WORK ORDER
Find the word "This" in the listing, and copy out each line where it turns up.

>>>>>

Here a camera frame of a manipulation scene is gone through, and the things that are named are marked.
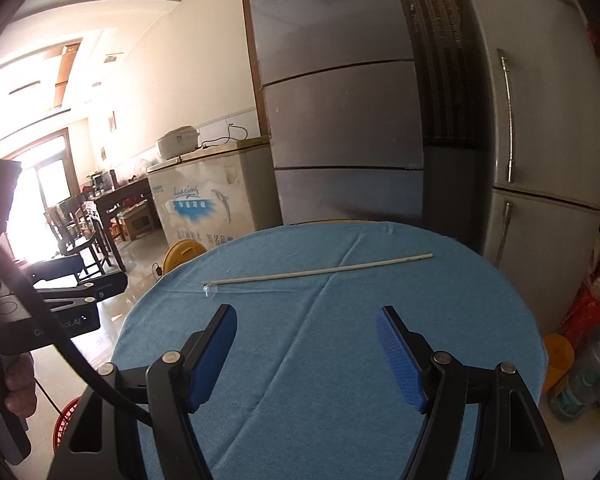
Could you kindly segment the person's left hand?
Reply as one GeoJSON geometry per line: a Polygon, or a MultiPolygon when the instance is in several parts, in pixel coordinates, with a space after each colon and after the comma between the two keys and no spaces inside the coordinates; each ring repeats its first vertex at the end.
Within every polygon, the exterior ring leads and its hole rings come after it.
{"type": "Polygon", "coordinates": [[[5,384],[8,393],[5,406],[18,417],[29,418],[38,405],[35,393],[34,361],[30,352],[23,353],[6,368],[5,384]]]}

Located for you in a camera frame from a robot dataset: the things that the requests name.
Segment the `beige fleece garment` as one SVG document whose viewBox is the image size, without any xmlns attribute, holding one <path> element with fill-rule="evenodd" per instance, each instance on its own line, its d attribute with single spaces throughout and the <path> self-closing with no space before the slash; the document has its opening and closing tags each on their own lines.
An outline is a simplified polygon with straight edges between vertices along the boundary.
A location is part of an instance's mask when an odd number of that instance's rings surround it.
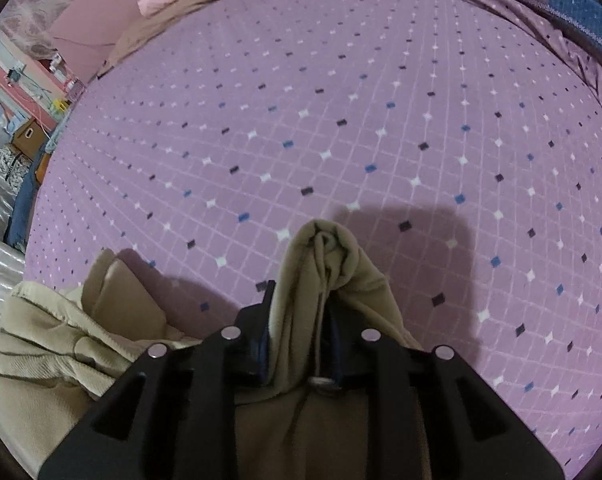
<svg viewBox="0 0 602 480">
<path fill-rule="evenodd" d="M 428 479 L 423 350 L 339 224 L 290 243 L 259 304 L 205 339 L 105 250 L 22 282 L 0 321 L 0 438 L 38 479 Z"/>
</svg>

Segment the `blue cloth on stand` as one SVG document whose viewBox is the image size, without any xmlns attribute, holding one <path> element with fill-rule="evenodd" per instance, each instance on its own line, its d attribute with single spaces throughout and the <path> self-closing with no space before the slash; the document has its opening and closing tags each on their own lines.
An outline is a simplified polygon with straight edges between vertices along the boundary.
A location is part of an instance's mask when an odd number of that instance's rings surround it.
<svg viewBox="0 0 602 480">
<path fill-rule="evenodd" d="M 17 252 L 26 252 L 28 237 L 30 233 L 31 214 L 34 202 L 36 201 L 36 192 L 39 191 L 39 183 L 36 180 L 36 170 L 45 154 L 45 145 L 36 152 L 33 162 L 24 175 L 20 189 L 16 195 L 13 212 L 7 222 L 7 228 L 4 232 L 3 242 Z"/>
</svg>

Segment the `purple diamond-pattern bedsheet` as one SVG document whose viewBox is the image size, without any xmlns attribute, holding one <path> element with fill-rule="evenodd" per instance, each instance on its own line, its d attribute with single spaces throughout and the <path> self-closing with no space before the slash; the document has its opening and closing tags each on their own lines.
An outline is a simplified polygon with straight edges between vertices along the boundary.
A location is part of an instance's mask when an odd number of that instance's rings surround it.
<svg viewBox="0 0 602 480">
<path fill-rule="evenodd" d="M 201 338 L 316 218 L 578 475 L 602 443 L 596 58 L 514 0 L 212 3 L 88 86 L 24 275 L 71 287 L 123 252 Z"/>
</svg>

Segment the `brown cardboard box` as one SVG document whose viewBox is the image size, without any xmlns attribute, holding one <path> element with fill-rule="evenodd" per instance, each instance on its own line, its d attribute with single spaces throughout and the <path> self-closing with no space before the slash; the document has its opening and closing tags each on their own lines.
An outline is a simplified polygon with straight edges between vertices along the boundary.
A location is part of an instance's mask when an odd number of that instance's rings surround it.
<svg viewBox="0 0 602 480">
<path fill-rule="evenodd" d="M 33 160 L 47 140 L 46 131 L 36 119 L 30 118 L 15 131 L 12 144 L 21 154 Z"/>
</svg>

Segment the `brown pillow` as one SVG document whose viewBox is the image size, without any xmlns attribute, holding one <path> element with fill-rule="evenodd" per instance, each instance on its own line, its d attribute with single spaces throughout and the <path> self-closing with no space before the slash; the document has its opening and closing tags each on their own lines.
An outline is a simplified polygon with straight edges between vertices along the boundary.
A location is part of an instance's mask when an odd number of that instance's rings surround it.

<<<<<
>>>>>

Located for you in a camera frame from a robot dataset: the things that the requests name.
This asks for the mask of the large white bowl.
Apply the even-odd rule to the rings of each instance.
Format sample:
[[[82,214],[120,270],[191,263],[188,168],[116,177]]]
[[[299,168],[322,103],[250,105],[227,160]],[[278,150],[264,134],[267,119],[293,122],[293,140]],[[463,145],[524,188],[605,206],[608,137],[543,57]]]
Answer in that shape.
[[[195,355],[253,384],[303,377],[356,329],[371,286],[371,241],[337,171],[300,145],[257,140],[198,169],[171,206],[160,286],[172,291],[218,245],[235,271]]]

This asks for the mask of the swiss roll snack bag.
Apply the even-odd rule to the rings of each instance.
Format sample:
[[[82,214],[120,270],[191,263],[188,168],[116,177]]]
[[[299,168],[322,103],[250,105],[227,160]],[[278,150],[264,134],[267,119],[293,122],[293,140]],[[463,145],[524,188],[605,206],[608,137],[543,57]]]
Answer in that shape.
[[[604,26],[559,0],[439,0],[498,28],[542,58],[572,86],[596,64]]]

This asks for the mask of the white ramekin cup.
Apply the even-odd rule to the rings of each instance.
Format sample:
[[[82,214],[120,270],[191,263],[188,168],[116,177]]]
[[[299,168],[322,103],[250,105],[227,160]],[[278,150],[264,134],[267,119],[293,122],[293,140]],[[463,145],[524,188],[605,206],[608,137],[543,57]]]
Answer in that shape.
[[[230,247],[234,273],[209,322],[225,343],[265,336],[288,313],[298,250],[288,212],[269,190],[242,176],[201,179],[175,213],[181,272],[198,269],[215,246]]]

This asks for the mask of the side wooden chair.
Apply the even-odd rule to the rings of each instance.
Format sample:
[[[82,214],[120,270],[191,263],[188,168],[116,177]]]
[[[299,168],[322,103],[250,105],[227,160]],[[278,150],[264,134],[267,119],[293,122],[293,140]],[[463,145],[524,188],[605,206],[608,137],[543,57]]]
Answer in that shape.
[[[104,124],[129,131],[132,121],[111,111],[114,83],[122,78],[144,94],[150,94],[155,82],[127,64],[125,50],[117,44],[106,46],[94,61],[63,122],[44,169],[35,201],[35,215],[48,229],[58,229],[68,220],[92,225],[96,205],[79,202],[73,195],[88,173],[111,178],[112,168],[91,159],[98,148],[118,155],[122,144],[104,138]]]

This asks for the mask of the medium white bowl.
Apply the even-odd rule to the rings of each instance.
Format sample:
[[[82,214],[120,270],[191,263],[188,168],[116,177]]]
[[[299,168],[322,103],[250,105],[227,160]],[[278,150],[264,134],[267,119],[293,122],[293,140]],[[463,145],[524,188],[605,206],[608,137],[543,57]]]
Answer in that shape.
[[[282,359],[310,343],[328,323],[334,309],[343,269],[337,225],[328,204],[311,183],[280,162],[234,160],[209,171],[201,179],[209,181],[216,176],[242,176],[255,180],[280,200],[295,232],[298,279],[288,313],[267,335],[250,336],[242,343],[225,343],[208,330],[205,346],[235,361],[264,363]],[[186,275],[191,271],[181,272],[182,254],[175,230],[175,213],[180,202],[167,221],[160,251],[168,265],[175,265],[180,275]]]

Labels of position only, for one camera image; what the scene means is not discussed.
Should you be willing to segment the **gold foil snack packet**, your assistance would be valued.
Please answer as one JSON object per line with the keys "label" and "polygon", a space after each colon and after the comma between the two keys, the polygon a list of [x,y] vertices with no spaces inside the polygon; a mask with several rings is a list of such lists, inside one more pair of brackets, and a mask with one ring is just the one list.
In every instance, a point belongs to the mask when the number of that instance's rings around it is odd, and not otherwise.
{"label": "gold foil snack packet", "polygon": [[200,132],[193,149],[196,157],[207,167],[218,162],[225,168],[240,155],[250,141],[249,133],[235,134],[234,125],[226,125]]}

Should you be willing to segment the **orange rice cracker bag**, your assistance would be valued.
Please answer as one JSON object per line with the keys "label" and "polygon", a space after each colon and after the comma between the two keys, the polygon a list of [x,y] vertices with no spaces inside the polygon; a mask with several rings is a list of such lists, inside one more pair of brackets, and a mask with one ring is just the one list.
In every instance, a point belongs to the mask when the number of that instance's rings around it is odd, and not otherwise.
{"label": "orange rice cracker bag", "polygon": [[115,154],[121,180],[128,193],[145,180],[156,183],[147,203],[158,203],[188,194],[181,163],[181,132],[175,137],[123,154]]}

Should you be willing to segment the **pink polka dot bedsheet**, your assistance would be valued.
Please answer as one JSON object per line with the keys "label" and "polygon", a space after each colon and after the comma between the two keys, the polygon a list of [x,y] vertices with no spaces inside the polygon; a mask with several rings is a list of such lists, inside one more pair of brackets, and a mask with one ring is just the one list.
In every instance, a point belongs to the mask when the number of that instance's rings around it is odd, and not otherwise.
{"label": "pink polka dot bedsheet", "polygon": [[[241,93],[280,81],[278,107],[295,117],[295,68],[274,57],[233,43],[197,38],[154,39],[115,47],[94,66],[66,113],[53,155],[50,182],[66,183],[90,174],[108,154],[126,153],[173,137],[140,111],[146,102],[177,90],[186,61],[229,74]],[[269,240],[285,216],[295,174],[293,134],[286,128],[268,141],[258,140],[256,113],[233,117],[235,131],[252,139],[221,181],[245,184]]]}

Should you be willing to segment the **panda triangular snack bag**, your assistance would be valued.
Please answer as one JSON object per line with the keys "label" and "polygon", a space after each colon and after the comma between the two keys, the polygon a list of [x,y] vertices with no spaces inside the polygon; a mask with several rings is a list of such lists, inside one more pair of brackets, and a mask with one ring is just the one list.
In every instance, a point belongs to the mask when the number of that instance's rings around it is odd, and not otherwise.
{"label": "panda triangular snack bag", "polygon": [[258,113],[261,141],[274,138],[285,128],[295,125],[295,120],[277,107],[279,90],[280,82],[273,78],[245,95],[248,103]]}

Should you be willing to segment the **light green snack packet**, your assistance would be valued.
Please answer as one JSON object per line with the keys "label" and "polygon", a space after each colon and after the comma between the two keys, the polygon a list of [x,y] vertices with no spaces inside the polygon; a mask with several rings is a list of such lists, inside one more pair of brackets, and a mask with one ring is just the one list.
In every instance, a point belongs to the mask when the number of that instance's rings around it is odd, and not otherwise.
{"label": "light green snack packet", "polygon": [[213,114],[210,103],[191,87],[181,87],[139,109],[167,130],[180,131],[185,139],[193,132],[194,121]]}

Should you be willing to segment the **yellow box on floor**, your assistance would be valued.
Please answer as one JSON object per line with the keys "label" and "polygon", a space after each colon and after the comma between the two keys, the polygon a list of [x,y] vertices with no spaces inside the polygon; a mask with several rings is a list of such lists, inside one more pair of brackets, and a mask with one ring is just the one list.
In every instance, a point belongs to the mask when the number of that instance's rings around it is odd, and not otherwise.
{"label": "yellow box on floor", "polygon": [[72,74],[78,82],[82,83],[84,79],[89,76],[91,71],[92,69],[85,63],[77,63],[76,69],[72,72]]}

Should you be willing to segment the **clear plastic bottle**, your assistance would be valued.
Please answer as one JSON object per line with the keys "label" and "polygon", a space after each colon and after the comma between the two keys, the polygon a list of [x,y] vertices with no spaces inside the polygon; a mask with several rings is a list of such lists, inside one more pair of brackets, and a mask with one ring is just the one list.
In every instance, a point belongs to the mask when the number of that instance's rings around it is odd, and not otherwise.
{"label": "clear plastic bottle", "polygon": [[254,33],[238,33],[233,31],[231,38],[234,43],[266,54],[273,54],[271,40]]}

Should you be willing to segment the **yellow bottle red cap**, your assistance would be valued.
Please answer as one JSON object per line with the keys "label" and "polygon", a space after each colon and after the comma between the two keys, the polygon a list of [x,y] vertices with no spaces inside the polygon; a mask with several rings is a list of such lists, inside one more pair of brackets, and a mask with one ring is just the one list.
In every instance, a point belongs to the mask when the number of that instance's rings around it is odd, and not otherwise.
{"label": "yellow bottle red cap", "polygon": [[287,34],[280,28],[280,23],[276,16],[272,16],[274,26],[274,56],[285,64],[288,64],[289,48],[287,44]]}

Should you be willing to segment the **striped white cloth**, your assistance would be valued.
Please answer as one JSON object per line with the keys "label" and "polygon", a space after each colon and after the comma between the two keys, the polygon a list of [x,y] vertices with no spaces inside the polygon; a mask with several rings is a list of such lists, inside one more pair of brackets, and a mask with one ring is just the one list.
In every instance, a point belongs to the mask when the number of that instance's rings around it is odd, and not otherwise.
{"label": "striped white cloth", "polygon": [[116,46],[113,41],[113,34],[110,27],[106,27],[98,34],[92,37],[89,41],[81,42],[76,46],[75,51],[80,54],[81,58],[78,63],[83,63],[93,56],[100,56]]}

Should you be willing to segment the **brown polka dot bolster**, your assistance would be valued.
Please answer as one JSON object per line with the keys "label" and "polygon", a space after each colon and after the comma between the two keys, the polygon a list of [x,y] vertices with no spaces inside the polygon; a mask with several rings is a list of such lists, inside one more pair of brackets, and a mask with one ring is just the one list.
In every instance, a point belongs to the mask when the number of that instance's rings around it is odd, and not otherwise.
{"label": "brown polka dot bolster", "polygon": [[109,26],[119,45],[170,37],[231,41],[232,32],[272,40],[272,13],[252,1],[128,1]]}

<<<<<

RESPONSE TO THE EXERCISE
This asks for the mask of the large white bowl.
This asks for the mask of the swiss roll snack bag.
This asks for the mask of the white ramekin cup.
This asks for the mask of the side wooden chair.
This asks for the mask of the medium white bowl.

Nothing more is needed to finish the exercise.